HBO would be smart to develop a similar magnet for actors and audiences. And it already has a potential template in its movies about political history, from more recent political stories like “Recount” and “Game Change” about the 2000 and 2008 elections, to “Confirmation,” Rick Famuyiwa’s account of Anita Hill’s testimony about Clarence Thomas, and most recently, “All the Way,” a film about Lyndon Baines Johnson in the run-up to the 1964 election. To date, HBO has tended to pick stories that can be told in two hours. But there’s plenty of political history that would be great at a six-, eight- or 10-episode length. And it doesn’t all have to be pegged to Washington or to presidential elections. Why not dig into the civil rights movement? Or ’70s radicalism? Or Reconstruction?

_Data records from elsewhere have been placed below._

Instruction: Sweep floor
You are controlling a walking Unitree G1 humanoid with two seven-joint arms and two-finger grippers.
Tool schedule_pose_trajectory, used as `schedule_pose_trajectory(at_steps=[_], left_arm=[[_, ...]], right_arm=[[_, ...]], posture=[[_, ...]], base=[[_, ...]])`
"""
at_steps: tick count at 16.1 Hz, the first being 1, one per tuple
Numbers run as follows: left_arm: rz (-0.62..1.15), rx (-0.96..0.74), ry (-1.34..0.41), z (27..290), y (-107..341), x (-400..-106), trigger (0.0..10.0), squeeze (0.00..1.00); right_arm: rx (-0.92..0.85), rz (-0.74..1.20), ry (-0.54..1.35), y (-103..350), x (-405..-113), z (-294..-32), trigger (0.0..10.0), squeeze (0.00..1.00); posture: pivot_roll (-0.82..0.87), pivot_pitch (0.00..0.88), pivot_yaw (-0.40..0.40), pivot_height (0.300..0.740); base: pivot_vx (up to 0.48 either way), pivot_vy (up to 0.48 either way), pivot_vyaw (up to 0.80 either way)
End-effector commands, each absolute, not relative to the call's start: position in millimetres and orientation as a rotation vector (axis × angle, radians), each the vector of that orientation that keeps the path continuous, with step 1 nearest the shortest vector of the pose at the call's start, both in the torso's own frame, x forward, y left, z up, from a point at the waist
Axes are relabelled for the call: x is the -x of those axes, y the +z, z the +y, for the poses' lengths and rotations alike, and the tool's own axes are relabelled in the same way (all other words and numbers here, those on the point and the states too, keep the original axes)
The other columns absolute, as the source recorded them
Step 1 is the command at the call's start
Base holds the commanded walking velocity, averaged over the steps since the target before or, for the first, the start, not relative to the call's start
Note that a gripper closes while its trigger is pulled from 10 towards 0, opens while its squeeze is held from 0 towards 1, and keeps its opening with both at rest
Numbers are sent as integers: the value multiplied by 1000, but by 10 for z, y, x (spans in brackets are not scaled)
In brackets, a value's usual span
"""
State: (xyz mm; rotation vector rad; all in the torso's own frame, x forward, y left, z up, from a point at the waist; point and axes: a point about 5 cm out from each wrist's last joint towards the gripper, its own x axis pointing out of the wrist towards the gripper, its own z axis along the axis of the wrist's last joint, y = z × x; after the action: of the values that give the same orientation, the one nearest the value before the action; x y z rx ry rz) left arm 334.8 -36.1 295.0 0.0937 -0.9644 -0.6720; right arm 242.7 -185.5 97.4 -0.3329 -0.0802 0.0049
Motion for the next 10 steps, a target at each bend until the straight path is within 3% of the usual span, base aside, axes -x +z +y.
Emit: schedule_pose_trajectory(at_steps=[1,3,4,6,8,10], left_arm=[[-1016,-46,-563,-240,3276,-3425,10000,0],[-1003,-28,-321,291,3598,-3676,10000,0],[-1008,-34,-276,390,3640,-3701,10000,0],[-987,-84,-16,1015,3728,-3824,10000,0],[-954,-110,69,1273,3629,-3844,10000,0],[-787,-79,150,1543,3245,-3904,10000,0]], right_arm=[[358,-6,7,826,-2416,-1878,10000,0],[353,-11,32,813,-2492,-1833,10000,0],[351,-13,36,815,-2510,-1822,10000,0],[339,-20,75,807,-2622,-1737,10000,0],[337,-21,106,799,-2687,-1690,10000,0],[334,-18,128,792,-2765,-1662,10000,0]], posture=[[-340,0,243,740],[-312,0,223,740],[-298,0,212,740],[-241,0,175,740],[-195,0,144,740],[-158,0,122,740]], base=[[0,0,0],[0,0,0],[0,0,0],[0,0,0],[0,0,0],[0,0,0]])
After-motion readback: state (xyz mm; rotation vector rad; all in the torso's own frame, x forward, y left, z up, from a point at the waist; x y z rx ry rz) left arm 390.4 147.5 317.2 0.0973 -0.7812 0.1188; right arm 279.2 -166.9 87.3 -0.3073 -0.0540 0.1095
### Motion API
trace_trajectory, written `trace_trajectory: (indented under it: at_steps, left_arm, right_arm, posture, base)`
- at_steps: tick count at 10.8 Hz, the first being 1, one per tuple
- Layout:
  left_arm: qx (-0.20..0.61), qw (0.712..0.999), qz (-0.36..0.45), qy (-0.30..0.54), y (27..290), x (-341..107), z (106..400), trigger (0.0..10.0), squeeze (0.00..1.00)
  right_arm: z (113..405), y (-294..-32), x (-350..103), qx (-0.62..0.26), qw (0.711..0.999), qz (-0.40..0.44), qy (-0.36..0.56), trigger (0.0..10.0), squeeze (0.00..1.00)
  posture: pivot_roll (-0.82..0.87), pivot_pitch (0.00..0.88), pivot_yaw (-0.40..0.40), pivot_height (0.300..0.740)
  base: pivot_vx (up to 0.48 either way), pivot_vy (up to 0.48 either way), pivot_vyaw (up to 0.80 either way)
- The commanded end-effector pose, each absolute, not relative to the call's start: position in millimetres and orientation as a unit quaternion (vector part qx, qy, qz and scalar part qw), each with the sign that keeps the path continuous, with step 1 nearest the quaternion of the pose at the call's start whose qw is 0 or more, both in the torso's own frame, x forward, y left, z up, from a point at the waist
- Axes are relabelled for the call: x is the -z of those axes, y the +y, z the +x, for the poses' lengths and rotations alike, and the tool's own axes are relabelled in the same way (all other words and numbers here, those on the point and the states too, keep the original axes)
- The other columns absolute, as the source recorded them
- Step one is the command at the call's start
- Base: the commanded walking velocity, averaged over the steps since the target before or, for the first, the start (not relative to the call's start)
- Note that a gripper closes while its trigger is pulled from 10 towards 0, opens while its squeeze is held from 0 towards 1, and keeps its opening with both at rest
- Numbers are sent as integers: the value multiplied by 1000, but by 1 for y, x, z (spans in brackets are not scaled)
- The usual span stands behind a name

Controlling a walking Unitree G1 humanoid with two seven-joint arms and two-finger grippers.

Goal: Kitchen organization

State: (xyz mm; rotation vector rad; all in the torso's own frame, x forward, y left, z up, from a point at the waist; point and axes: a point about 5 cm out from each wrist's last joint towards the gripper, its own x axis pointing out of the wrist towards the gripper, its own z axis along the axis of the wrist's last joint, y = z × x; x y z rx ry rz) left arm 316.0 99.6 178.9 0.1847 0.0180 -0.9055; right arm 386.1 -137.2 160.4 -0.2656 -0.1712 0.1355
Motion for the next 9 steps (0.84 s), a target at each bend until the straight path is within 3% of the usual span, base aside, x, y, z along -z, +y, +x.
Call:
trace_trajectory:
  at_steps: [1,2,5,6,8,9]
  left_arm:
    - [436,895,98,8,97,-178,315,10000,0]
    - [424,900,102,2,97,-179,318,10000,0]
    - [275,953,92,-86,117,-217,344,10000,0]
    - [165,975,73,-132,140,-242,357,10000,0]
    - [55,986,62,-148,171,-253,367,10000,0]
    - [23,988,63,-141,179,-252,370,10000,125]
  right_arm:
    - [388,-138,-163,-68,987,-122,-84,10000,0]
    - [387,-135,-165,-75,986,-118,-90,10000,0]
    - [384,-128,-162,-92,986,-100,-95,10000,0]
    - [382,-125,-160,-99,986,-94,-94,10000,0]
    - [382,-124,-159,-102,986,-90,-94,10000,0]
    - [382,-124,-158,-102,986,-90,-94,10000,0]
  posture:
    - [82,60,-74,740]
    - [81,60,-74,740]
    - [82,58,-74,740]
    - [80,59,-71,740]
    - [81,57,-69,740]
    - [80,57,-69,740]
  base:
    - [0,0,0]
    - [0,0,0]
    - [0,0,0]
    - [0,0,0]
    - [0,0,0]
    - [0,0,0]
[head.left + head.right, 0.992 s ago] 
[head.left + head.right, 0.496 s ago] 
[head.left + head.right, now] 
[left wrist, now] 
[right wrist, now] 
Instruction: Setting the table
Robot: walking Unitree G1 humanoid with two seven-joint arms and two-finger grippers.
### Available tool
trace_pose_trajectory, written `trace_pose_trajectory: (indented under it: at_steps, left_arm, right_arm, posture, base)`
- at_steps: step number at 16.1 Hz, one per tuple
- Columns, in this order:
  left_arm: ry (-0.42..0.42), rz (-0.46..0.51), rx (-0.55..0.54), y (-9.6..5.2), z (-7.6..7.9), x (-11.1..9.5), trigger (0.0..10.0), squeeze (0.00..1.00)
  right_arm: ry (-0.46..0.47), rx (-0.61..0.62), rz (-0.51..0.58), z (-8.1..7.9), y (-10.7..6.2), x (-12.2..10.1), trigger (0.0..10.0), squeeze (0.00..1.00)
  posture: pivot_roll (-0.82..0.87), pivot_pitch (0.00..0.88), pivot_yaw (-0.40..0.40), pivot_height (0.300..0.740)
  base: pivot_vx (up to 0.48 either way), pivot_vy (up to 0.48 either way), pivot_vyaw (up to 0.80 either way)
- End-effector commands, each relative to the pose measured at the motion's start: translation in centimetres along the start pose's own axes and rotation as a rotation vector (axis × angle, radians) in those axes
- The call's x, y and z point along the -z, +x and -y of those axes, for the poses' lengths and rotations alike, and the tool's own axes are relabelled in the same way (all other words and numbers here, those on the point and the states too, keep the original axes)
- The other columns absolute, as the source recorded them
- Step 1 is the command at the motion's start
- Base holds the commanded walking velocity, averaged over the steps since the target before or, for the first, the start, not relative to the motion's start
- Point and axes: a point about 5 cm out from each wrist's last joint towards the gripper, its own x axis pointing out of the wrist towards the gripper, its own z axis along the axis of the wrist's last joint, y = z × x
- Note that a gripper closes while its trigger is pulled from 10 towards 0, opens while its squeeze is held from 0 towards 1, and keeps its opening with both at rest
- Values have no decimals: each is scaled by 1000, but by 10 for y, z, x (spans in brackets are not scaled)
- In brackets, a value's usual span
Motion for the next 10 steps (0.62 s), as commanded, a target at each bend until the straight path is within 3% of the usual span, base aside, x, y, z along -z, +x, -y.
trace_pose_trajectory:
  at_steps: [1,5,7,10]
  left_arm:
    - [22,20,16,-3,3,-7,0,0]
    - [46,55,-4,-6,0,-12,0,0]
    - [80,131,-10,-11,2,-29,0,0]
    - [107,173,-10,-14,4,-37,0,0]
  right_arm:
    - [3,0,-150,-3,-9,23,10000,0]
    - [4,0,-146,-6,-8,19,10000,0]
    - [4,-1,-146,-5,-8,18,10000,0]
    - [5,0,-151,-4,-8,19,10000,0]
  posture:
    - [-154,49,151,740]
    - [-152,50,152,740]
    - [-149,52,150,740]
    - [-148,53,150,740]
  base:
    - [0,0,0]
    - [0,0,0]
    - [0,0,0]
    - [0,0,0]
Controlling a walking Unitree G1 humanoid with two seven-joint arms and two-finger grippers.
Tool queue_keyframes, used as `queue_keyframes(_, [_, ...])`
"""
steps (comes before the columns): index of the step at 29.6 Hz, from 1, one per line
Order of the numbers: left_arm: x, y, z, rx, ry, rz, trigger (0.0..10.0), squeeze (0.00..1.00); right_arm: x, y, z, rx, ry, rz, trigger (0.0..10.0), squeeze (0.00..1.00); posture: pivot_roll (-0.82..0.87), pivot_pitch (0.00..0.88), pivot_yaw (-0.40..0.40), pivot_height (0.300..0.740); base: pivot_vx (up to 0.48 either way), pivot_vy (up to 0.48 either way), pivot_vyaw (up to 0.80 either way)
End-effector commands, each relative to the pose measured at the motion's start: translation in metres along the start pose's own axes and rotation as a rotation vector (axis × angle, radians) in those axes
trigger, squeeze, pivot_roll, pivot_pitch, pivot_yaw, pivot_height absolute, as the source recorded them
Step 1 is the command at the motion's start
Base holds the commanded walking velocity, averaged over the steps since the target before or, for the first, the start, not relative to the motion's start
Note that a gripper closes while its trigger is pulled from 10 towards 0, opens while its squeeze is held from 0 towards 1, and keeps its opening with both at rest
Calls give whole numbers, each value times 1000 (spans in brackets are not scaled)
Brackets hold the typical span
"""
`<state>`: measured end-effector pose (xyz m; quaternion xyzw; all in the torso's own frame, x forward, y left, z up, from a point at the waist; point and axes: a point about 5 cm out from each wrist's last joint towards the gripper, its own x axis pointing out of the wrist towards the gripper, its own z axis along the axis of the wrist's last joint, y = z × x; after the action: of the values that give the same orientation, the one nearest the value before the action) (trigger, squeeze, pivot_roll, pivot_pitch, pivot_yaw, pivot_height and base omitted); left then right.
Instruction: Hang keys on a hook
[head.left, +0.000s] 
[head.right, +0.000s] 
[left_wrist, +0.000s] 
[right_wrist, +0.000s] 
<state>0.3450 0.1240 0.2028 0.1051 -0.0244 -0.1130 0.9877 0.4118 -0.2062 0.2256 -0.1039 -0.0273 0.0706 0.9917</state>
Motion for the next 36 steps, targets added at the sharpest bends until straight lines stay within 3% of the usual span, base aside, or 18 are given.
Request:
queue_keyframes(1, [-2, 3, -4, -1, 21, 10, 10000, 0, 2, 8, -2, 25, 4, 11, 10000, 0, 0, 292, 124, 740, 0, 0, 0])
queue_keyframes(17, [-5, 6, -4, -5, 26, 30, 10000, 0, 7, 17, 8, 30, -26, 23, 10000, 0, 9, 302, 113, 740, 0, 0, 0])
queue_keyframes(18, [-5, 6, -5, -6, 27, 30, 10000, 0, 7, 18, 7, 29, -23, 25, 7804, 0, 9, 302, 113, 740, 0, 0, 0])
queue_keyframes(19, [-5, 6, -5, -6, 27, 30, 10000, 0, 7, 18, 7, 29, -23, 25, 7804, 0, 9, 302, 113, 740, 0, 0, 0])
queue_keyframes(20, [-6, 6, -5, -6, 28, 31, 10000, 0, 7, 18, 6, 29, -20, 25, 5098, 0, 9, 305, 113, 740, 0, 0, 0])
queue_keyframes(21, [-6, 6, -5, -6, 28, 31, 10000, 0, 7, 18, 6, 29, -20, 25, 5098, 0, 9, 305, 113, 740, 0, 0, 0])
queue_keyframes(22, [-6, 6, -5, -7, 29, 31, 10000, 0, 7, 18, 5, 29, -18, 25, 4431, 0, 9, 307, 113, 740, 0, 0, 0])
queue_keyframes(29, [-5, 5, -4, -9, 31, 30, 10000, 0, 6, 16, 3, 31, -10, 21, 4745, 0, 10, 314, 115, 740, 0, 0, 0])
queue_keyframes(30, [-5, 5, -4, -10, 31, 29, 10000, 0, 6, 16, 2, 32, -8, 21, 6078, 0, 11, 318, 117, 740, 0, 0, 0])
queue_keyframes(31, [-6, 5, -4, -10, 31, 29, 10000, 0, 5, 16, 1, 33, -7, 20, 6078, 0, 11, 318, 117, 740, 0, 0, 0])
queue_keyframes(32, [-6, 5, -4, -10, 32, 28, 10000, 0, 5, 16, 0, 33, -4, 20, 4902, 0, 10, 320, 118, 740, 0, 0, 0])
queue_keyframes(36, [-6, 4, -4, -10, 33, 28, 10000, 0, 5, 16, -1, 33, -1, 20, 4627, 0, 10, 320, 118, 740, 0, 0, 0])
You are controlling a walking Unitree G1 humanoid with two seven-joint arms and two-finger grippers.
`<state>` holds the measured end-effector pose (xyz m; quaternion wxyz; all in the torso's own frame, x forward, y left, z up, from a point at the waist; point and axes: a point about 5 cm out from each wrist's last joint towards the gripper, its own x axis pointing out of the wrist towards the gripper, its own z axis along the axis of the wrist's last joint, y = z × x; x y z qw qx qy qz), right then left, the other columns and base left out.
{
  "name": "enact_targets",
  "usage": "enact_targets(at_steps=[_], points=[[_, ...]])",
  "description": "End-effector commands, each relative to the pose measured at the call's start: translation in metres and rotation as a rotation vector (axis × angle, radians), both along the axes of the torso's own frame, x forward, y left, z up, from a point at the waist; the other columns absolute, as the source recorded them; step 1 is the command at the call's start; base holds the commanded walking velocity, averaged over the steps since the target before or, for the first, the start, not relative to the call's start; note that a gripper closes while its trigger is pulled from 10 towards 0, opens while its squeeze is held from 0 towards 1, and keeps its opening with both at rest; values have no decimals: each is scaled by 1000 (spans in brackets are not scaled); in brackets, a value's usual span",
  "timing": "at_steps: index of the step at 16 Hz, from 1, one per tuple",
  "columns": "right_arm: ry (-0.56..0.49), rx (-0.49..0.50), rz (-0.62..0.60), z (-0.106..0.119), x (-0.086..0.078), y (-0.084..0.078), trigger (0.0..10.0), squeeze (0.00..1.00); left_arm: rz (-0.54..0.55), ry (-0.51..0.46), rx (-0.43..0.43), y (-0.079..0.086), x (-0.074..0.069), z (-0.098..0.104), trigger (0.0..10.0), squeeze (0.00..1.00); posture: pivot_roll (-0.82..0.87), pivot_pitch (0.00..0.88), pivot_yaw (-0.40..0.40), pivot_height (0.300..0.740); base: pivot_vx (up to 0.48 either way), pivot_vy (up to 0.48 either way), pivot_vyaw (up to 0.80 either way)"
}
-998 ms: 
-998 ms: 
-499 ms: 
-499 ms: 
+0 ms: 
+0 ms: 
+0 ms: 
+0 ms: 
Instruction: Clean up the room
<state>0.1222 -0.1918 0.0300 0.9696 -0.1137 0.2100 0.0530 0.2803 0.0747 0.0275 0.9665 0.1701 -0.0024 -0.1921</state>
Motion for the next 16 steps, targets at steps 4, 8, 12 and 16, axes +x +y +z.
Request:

5. Remember that not everything has to be crazy-expensive: All of the coverage of HBO’s current challenges focuses on the fact that the network is spending huge amounts of money on series that either don’t turn out to be hits or that never make it to the screen at all. Now, it’s absolutely true that in the arms race that defines television right now, there’s a lot of pressure on networks to woo showrunners by giving them huge budgets and latitude to explore their ambitions. But HBO’s free-spending nature dovetails with the first problem on this list, the insistence that every single series has to be the biggest thing ever. Believe it or not, there are engaging, heart-rending, hilarious stories that don’t require shooting in a gazillion countries or spending hours on special effects. HBO should tell some of them.